Sodium-rich Nickel-Cobalt Hexacyanoferrates for Enhanced Energy Storage Performance in Aqueous Electrolyte

Abstract

Prussian blue analogues (PBAs) are promising positive electrodes in sodium-ion batteries because of their three-dimensional structure, high capacity, and low-cost. In this work, we synthesize sodium-rich nickel-cobalt hexacyanoferrate (Na-rich NixCoyHCF) and study the influence of Na+ incorporation on the structure and electrochemical properties of the resulting material alongside NixCoyHCF, NiHCF, and CoHCF. The Na+ incorporation introduces minor lattice distortions but retains the fundamental crystal structure of NixCoyHCF and facilitates Na+ diffusion.

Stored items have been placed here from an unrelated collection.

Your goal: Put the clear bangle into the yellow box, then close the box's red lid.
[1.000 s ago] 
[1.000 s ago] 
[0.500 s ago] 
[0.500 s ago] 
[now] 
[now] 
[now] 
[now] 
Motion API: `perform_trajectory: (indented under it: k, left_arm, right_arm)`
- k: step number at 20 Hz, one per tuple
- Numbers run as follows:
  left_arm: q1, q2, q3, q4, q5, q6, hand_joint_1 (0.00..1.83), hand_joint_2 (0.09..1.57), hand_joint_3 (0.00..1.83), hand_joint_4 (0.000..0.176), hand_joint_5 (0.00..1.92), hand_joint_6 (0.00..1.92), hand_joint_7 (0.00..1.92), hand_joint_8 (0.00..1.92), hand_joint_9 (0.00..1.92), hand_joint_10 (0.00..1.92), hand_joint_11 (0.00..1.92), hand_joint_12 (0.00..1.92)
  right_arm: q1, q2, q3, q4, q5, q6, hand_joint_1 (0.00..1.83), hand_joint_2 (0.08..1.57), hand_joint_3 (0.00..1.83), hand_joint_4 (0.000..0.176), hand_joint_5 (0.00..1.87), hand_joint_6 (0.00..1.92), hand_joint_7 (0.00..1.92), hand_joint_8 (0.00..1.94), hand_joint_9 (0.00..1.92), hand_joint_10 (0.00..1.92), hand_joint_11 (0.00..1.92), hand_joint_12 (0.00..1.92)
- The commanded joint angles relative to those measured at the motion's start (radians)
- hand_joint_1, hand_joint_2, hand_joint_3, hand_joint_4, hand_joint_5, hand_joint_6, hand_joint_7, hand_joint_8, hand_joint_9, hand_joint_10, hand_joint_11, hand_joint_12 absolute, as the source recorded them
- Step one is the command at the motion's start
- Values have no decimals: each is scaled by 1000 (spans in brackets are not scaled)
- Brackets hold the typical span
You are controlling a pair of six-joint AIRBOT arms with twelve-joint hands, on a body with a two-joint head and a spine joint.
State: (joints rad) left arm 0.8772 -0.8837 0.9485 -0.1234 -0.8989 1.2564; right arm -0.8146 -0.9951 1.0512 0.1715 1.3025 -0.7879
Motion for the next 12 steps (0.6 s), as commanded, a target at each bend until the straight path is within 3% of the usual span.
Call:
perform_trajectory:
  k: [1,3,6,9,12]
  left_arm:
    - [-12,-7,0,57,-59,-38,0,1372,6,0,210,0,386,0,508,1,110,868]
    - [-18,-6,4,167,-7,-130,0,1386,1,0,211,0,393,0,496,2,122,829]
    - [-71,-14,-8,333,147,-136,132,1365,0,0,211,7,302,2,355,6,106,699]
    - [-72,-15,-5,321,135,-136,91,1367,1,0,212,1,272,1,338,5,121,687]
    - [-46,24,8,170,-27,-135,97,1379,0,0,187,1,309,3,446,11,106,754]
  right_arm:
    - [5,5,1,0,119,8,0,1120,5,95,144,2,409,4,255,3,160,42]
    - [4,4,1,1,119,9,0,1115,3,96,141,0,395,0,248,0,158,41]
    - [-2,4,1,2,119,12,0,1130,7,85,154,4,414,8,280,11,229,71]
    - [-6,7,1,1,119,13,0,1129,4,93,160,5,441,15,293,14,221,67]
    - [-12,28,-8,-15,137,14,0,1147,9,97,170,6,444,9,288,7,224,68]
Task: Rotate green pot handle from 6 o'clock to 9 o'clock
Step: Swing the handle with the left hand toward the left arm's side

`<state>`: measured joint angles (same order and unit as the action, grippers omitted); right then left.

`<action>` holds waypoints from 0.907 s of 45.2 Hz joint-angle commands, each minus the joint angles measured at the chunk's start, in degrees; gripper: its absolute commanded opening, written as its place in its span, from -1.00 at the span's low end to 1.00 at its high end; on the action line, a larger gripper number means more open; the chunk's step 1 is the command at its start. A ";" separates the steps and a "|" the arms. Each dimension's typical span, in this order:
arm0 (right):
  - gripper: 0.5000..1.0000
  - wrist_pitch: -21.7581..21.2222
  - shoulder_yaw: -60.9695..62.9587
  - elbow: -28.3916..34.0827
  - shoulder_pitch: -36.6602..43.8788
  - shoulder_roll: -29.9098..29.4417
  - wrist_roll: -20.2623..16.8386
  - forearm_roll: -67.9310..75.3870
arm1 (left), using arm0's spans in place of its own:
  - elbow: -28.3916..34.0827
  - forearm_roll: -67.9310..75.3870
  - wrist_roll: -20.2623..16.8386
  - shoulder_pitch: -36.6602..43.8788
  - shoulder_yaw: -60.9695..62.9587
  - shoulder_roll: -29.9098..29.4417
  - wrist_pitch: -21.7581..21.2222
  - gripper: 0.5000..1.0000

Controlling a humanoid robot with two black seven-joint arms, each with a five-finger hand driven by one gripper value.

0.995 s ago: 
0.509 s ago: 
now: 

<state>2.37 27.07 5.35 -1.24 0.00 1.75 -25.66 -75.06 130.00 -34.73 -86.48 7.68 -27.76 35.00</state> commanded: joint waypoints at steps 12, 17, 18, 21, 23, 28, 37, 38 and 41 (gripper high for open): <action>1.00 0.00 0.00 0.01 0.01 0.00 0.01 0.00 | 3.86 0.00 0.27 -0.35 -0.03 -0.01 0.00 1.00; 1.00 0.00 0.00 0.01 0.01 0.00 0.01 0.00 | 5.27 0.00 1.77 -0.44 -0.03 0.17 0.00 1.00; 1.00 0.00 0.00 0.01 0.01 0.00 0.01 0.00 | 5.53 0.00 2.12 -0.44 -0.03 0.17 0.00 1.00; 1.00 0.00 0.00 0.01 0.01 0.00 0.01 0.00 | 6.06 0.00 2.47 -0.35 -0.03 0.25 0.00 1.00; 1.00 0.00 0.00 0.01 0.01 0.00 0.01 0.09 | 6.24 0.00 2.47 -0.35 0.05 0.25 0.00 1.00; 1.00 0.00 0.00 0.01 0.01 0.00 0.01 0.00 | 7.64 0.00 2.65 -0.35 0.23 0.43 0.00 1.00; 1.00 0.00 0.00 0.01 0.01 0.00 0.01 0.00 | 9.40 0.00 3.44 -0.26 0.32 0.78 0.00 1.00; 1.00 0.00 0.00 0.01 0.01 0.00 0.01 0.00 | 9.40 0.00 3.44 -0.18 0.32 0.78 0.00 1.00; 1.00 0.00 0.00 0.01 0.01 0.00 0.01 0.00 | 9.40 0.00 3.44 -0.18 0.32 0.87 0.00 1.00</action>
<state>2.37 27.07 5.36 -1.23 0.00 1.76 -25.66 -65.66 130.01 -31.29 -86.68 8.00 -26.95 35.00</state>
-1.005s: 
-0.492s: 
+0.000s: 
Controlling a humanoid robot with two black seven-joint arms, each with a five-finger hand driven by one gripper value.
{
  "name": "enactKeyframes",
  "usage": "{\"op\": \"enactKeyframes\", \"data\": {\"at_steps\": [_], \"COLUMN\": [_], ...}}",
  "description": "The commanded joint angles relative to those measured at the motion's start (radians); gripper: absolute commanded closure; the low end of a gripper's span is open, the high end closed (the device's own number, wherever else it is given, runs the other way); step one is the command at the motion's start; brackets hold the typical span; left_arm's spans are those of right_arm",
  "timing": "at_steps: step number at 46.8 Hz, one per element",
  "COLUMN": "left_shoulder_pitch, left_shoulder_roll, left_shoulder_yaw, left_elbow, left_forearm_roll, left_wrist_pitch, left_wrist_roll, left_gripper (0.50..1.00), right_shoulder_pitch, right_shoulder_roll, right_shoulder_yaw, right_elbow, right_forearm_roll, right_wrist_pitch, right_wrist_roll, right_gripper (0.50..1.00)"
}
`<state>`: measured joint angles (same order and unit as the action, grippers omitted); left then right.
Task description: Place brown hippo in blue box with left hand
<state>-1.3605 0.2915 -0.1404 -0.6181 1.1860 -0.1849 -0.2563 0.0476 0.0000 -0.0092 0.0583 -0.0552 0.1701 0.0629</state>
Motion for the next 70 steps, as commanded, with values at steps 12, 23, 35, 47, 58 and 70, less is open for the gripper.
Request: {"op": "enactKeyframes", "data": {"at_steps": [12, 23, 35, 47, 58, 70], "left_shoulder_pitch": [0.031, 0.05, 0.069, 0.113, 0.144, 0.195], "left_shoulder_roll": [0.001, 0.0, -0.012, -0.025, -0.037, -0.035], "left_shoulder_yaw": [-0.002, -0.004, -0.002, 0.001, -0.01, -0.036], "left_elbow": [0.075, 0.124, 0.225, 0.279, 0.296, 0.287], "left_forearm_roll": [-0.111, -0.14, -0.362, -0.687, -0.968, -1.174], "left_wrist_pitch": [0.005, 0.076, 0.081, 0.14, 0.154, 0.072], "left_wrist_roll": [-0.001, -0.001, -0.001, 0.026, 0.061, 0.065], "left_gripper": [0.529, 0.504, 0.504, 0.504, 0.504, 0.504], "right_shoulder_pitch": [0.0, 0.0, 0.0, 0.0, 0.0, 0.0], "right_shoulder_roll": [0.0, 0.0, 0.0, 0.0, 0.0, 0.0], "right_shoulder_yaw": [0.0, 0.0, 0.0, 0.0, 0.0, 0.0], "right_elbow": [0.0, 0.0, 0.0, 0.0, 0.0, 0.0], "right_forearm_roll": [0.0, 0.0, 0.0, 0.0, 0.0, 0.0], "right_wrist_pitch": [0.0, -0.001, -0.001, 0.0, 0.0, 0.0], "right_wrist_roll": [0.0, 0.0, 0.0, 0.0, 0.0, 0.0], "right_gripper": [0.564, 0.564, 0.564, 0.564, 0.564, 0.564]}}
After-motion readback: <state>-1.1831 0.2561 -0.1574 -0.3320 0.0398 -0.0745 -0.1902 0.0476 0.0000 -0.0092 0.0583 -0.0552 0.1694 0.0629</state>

Na-rich NixCoyHCF exhibited significantly enhanced specific capacity of 303.15 F/g at a current density of 1.0 A/g in aqueous electrolyte compared to its non-Na+ counterparts. The assembled hybrid device delivered a high energy density of 166.15 μWh cm-2 at a power density of 1800 μW cm-2 and 83.7% capacity retention over 2000 cycles at 5 mA cm-2. These results indicate the Na+ incorporation is an efficient strategy to prepare high-performance electrode for aqueous Na-ion storage.